**To do:**
Until you reach the line containing "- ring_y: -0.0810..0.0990", reproduce each line of the listing exactly, please, and include that line as well.

*** Begin section ***

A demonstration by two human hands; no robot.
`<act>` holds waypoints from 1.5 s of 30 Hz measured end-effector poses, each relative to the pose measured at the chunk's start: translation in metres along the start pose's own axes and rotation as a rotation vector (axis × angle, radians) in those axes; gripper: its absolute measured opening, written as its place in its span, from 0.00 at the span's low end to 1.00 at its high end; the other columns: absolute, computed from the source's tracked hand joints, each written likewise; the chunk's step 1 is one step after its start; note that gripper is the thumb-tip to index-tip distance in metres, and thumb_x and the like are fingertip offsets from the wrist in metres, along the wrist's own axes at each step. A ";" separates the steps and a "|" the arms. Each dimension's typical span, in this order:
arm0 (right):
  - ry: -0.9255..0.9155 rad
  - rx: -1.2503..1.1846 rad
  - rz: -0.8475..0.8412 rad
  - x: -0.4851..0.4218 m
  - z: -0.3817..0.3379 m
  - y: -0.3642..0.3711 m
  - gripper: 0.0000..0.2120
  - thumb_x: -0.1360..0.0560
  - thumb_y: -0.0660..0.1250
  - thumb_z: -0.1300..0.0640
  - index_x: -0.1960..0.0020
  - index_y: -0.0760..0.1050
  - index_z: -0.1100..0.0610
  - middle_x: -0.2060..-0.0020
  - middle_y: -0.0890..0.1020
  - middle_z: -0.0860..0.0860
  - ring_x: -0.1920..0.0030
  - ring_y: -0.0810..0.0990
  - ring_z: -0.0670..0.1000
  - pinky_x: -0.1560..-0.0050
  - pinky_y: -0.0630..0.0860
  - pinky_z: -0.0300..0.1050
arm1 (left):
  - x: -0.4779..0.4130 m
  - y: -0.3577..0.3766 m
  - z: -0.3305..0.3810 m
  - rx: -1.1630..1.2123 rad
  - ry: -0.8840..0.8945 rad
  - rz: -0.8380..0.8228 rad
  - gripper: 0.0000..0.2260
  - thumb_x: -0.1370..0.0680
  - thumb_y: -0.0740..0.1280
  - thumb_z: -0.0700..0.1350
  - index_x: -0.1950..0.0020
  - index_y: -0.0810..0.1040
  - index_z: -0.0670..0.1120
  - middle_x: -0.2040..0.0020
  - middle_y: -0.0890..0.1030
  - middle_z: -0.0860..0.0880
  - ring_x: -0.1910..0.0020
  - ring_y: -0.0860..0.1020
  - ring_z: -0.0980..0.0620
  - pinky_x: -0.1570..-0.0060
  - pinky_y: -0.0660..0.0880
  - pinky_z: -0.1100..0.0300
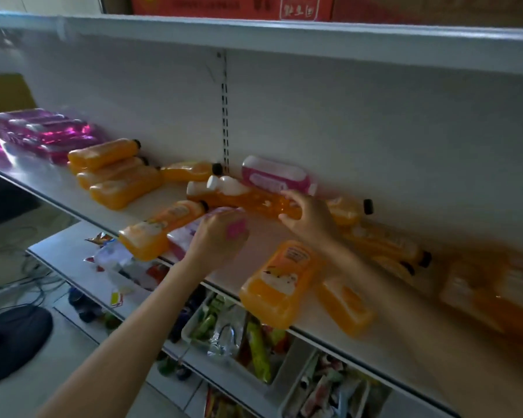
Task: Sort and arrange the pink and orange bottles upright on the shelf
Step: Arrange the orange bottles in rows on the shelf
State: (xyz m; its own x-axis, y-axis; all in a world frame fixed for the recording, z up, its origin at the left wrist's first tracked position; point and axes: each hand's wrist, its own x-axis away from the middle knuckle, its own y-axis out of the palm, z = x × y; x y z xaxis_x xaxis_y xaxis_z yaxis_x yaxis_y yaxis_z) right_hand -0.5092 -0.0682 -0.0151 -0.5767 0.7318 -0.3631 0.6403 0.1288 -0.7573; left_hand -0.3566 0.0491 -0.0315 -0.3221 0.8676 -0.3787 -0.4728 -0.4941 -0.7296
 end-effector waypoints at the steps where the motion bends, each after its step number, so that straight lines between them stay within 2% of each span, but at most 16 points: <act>1: 0.000 -0.012 -0.007 -0.008 -0.008 0.011 0.25 0.25 0.68 0.57 0.29 0.67 0.54 0.37 0.76 0.52 0.37 0.75 0.50 0.43 0.70 0.38 | -0.002 -0.009 -0.010 0.015 -0.001 -0.006 0.11 0.26 0.67 0.42 0.44 0.81 0.48 0.47 0.81 0.51 0.49 0.77 0.54 0.49 0.70 0.66; 4: -0.015 0.033 -0.029 -0.032 -0.031 0.045 0.27 0.25 0.68 0.56 0.29 0.64 0.55 0.34 0.73 0.53 0.36 0.73 0.51 0.41 0.67 0.38 | -0.013 -0.032 -0.037 -0.002 0.092 0.033 0.13 0.30 0.68 0.35 0.49 0.83 0.46 0.55 0.82 0.51 0.58 0.77 0.55 0.59 0.66 0.73; 7: -0.056 0.191 -0.013 -0.054 -0.046 0.073 0.29 0.26 0.69 0.52 0.29 0.63 0.56 0.35 0.72 0.55 0.36 0.70 0.52 0.43 0.62 0.35 | -0.029 -0.044 -0.065 -0.040 0.033 -0.025 0.15 0.28 0.67 0.37 0.42 0.80 0.46 0.47 0.81 0.47 0.54 0.77 0.51 0.60 0.65 0.69; 11: -0.058 0.282 0.043 -0.073 -0.055 0.097 0.29 0.28 0.71 0.53 0.31 0.64 0.58 0.39 0.72 0.55 0.38 0.70 0.52 0.44 0.59 0.35 | -0.058 -0.039 -0.096 -0.054 -0.002 -0.169 0.16 0.25 0.65 0.45 0.37 0.74 0.53 0.40 0.78 0.49 0.45 0.76 0.48 0.52 0.71 0.60; 14: -0.023 0.280 0.056 -0.080 -0.059 0.107 0.27 0.27 0.70 0.55 0.31 0.65 0.58 0.38 0.74 0.55 0.37 0.72 0.53 0.38 0.66 0.42 | -0.073 -0.032 -0.106 -0.140 0.082 -0.241 0.17 0.25 0.65 0.48 0.37 0.73 0.52 0.38 0.76 0.48 0.43 0.75 0.46 0.48 0.73 0.53; 16: 0.029 0.211 0.087 -0.082 -0.061 0.104 0.26 0.26 0.70 0.55 0.32 0.66 0.56 0.39 0.76 0.53 0.39 0.74 0.52 0.42 0.68 0.40 | -0.078 -0.027 -0.109 -0.124 0.123 -0.250 0.18 0.25 0.64 0.48 0.36 0.71 0.51 0.38 0.75 0.47 0.41 0.74 0.45 0.48 0.73 0.51; 20: 0.170 -0.132 0.283 -0.082 -0.076 0.081 0.27 0.30 0.74 0.51 0.35 0.70 0.55 0.45 0.79 0.48 0.48 0.78 0.46 0.52 0.75 0.31 | -0.086 -0.012 -0.097 0.157 0.166 -0.243 0.37 0.30 0.69 0.52 0.27 0.53 0.51 0.36 0.73 0.47 0.40 0.73 0.45 0.43 0.73 0.49; 24: 0.218 -0.252 0.497 -0.077 -0.089 0.054 0.26 0.35 0.77 0.48 0.41 0.74 0.57 0.53 0.78 0.45 0.57 0.76 0.40 0.61 0.68 0.21 | -0.089 -0.001 -0.059 0.317 0.216 -0.133 0.53 0.36 0.75 0.55 0.25 0.40 0.51 0.26 0.59 0.45 0.28 0.61 0.47 0.32 0.64 0.48; 26: 0.272 -0.301 0.566 -0.070 -0.090 0.039 0.25 0.35 0.77 0.47 0.45 0.73 0.57 0.57 0.78 0.44 0.62 0.75 0.38 0.65 0.68 0.23 | -0.088 0.003 -0.033 0.372 0.210 -0.022 0.51 0.34 0.75 0.52 0.25 0.41 0.50 0.26 0.58 0.46 0.27 0.58 0.48 0.31 0.61 0.52; 28: 0.262 -0.365 0.523 -0.058 -0.085 0.023 0.21 0.32 0.74 0.46 0.46 0.71 0.54 0.56 0.78 0.45 0.59 0.76 0.38 0.64 0.70 0.25 | -0.088 0.006 -0.009 0.490 0.177 0.054 0.44 0.31 0.73 0.49 0.25 0.46 0.50 0.30 0.65 0.48 0.33 0.67 0.49 0.41 0.69 0.57; 30: 0.227 -0.363 0.445 -0.044 -0.076 0.004 0.20 0.29 0.71 0.45 0.42 0.71 0.52 0.50 0.78 0.48 0.53 0.78 0.42 0.58 0.76 0.33 | -0.087 0.011 0.012 0.632 0.156 0.006 0.38 0.30 0.70 0.50 0.28 0.49 0.51 0.41 0.73 0.51 0.48 0.77 0.53 0.58 0.74 0.66; 32: 0.196 -0.311 0.424 -0.030 -0.060 -0.017 0.25 0.30 0.69 0.43 0.38 0.68 0.51 0.42 0.76 0.49 0.45 0.76 0.46 0.50 0.78 0.44 | -0.084 0.020 0.030 0.775 0.223 -0.123 0.34 0.31 0.67 0.51 0.30 0.53 0.48 0.48 0.75 0.51 0.55 0.78 0.58 0.64 0.75 0.70; 36: 0.228 -0.399 0.379 0.005 -0.026 -0.062 0.36 0.31 0.72 0.46 0.28 0.58 0.43 0.33 0.67 0.47 0.36 0.72 0.49 0.38 0.73 0.49 | -0.068 0.043 0.076 1.060 0.291 -0.478 0.23 0.30 0.66 0.40 0.36 0.64 0.47 0.50 0.78 0.38 0.52 0.81 0.44 0.55 0.80 0.50; 39: 0.293 -0.367 0.360 0.036 0.002 -0.099 0.39 0.33 0.74 0.46 0.28 0.59 0.42 0.35 0.71 0.47 0.40 0.75 0.49 0.39 0.75 0.49 | -0.053 0.062 0.117 1.129 0.232 -0.634 0.16 0.25 0.64 0.33 0.46 0.71 0.54 0.57 0.83 0.54 0.56 0.82 0.58 0.61 0.78 0.65; 42: 0.380 -0.336 0.409 0.067 0.028 -0.130 0.36 0.31 0.73 0.48 0.28 0.61 0.44 0.36 0.71 0.48 0.40 0.74 0.50 0.40 0.76 0.51 | -0.040 0.086 0.153 1.155 0.120 -0.794 0.12 0.23 0.64 0.40 0.47 0.72 0.58 0.55 0.82 0.59 0.54 0.80 0.62 0.58 0.78 0.65; 45: 0.439 -0.303 0.548 0.093 0.046 -0.155 0.33 0.29 0.70 0.44 0.28 0.61 0.44 0.39 0.71 0.45 0.43 0.74 0.46 0.42 0.76 0.45 | -0.033 0.105 0.191 1.134 0.083 -0.783 0.21 0.24 0.66 0.49 0.35 0.63 0.56 0.40 0.76 0.50 0.46 0.78 0.54 0.47 0.78 0.53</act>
State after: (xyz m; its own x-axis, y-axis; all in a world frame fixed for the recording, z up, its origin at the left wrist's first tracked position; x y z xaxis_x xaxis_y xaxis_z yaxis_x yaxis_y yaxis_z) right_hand -0.6851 -0.0511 0.0432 0.0781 0.9347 -0.3468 0.9243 -0.1982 -0.3261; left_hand -0.5524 -0.0420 0.0126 0.3657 0.9185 -0.1503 -0.9220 0.3796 0.0768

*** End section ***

**Task answer:**
A demonstration by two human hands; no robot.
`<act>` holds waypoints from 1.5 s of 30 Hz measured end-effector poses, each relative to the pose measured at the chunk's start: translation in metres along the start pose's own axes and rotation as a rotation vector (axis × angle, radians) in those axes; gripper: its absolute measured opening, written as its place in its span, from 0.00 at the span's low end to 1.00 at its high end; the other columns: absolute, computed from the source's tracked hand joints, each written likewise; the chunk's step 1 is one step after its start; note that gripper is the thumb-tip to index-tip distance in metres, and thumb_x and the like are fingertip offsets from the wrist in metres, along the wrist's own axes at each step. A ";" separates the steps and a "|" the arms. Each dimension's typical span, in this order:
arm0 (right):
  - ry: -0.9255..0.9155 rad
  - rx: -1.2503..1.1846 rad
  - rz: -0.8475..0.8412 rad
  - x: -0.4851..0.4218 m
  - z: -0.3817..0.3379 m
  - y: -0.3642..0.3711 m
  - gripper: 0.0000..0.2120
  - thumb_x: -0.1360..0.0560
  - thumb_y: -0.0660..0.1250
  - thumb_z: -0.1300..0.0640
  - index_x: -0.1960..0.0020
  - index_y: -0.0760..0.1050
  - index_z: -0.1100..0.0610
  - middle_x: -0.2060..-0.0020
  - middle_y: -0.0890..0.1020
  - middle_z: -0.0860..0.0860
  - ring_x: -0.1920..0.0030
  - ring_y: -0.0810..0.0990

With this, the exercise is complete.